Sasha Delavega breaks it down
2013·22 min·93% liked·638 Vues
Sasha a rattrapé la vaisselle juste avant qu'elle touche le tapis, mais le courant d'air l'a quand même fait voler. Seth sortait de la salle de bain du couloir en serviette, détails de merde, et elle sentait déjà son cul préparer les excuses : sa bouche, ses règles à lui. Mettre la dernière touche au latin, l'assiette peinte était pas donnée et dans le conte de fées y avait jamais d'assurance. Elle a déposé les deux moitiés cassées pile sur le tapis, la faille qui allait du nord au sud bien visible. Puis elle a reculé vers les marches comme toutes les leçons des bonnes qui se prennent la trouille. Bras écartés, jupe déjà remontée sur la ligne du bronzage, trop de boutons qui obéissent.

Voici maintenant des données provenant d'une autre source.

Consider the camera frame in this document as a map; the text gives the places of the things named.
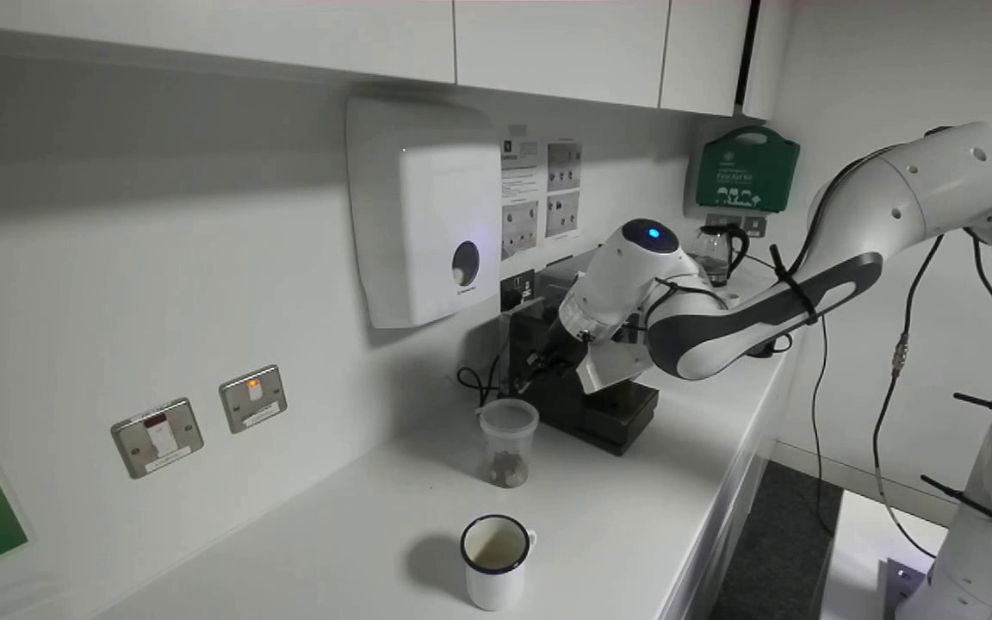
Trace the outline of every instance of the counter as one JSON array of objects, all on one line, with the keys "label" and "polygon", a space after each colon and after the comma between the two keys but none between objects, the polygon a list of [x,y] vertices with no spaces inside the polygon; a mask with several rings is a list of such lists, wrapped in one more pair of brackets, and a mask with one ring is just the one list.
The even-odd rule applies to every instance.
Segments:
[{"label": "counter", "polygon": [[488,510],[538,535],[526,597],[501,618],[690,614],[743,524],[787,365],[743,357],[705,384],[647,376],[657,417],[624,459],[541,426],[519,490],[477,474],[473,414],[430,414],[105,620],[488,618],[470,606],[454,547]]}]

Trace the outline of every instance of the light switch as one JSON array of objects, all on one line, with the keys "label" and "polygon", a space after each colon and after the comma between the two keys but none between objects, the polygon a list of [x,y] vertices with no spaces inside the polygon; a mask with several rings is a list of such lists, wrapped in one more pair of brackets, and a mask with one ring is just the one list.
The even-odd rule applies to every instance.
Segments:
[{"label": "light switch", "polygon": [[202,449],[189,399],[113,425],[113,442],[131,480],[144,480]]},{"label": "light switch", "polygon": [[264,365],[260,373],[221,384],[221,403],[235,433],[282,414],[285,388],[278,365]]}]

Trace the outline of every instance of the white kitchen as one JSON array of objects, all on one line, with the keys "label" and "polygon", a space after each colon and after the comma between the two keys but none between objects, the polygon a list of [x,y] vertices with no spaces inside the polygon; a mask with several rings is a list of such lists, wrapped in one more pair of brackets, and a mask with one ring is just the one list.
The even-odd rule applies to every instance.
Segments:
[{"label": "white kitchen", "polygon": [[[774,210],[695,195],[743,130]],[[578,357],[512,384],[541,307]],[[600,449],[547,407],[615,365]],[[512,490],[485,396],[541,414]],[[728,620],[764,469],[843,492],[812,618],[883,618],[884,554],[953,565],[896,618],[992,618],[992,3],[0,0],[0,620]]]}]

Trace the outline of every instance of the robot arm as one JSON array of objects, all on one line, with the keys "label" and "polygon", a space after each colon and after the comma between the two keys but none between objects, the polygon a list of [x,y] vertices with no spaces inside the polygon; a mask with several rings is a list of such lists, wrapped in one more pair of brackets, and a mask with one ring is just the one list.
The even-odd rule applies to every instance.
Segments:
[{"label": "robot arm", "polygon": [[[737,363],[763,342],[797,330],[805,319],[873,288],[892,256],[936,237],[951,229],[988,223],[992,214],[992,123],[935,130],[920,140],[875,153],[848,166],[816,207],[805,249],[790,270],[790,283],[764,288],[737,307],[716,302],[692,260],[661,223],[638,222],[615,236],[586,277],[565,295],[557,318],[572,337],[588,342],[578,370],[586,394],[638,376],[631,356],[626,376],[597,379],[600,345],[631,318],[643,315],[647,357],[679,379],[705,379]],[[669,278],[682,293],[651,302],[655,283]]]}]

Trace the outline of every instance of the wall-mounted box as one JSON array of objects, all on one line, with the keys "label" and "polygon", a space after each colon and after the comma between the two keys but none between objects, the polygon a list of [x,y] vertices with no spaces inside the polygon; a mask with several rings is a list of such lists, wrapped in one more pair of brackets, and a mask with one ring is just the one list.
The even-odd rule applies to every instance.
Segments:
[{"label": "wall-mounted box", "polygon": [[419,327],[501,286],[501,138],[470,107],[347,107],[360,277],[374,327]]}]

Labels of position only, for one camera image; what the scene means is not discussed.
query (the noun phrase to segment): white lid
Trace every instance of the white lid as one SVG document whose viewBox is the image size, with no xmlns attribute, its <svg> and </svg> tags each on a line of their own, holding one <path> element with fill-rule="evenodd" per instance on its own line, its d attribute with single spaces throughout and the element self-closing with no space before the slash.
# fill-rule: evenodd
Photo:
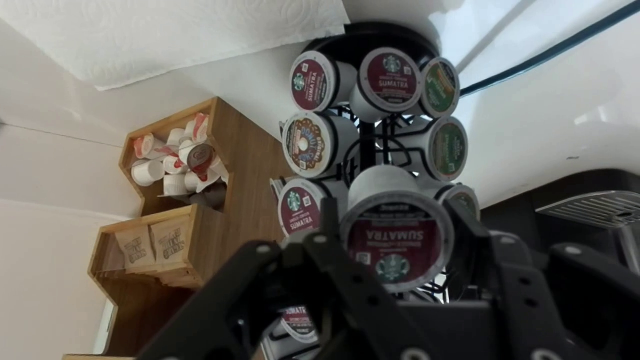
<svg viewBox="0 0 640 360">
<path fill-rule="evenodd" d="M 149 173 L 154 179 L 159 179 L 159 178 L 164 176 L 162 160 L 159 160 L 159 158 L 147 160 L 147 173 Z"/>
<path fill-rule="evenodd" d="M 388 292 L 433 279 L 453 250 L 453 225 L 444 207 L 406 189 L 360 199 L 343 213 L 340 235 L 347 254 L 372 268 Z"/>
<path fill-rule="evenodd" d="M 406 112 L 422 93 L 415 61 L 397 47 L 375 47 L 360 64 L 357 85 L 363 97 L 383 112 Z"/>
<path fill-rule="evenodd" d="M 451 115 L 435 120 L 427 129 L 427 171 L 439 181 L 450 181 L 464 169 L 465 156 L 468 138 L 461 122 Z"/>
<path fill-rule="evenodd" d="M 419 191 L 418 181 L 399 165 L 378 163 L 356 176 L 347 189 L 347 207 L 380 191 Z"/>
<path fill-rule="evenodd" d="M 322 51 L 301 51 L 290 69 L 290 93 L 301 109 L 325 109 L 338 92 L 336 64 Z"/>
<path fill-rule="evenodd" d="M 164 196 L 182 196 L 186 194 L 183 173 L 166 173 L 162 179 L 162 194 Z"/>
<path fill-rule="evenodd" d="M 455 65 L 446 57 L 432 57 L 422 67 L 423 89 L 419 105 L 430 117 L 450 115 L 459 99 L 459 78 Z"/>
<path fill-rule="evenodd" d="M 461 203 L 465 210 L 469 210 L 475 217 L 479 217 L 479 203 L 477 196 L 471 187 L 464 184 L 453 184 L 448 191 L 442 194 L 439 201 L 451 199 Z"/>
<path fill-rule="evenodd" d="M 316 178 L 328 169 L 336 151 L 328 120 L 314 112 L 301 112 L 283 122 L 280 143 L 285 163 L 301 178 Z"/>
<path fill-rule="evenodd" d="M 137 138 L 134 139 L 134 153 L 136 153 L 136 158 L 149 158 L 154 146 L 156 146 L 156 135 L 154 135 L 154 133 L 137 135 Z"/>
<path fill-rule="evenodd" d="M 164 156 L 162 158 L 162 169 L 166 173 L 180 173 L 186 169 L 186 163 L 178 156 Z"/>
<path fill-rule="evenodd" d="M 285 235 L 319 228 L 319 201 L 328 194 L 310 179 L 293 178 L 277 191 L 277 222 Z"/>
<path fill-rule="evenodd" d="M 291 305 L 281 311 L 280 326 L 285 333 L 290 333 L 296 341 L 314 344 L 318 341 L 318 331 L 314 328 L 312 318 L 305 314 L 304 305 Z"/>
</svg>

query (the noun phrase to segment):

Au moment où il descend le dernier escalier, elle en avait défait un autre. Le bout de sa téte a fait un souffle sec sur ses lèvres. Ses cheveux collés derrière l'oreille là où le chignon avait glissé, mais une bonne queue ça revient jamais par politesse. Il était plus dur dans la gorge. Un battement de pouls qui est vite devenu une poussée épaisse et méchante. Sasha a fait aller sa langue en pédalant sur le sillon de gencive et les dents de devant, le bord qui gratte, les lignes mouillées et paresseuses quand elle reculait, ses lèvres qui tapaient sur sa queue, et elle a ronronné jusqu'à ce que la crête touche le fond comme si elle payait un loyer. Chaque tressautement elle le comptait—sa chatte qui montait la vague—pendant que ses épaules plaquaient le torse au niveau de la poitrine, règles de tableau blanc par-dessus la porcelaine tachée. Quatre coups, elle dégage la bouche ; elle laisse tomber le reste seulement pour lui attraper le menton et plonger. Le maquillage sur ses lèvres de chatte s'est arrêté au niveau de la sangle, la bave qui coulait contre ses couilles pour tester le triple coup de pince, ses doigts qui marquaient la route dans la maison.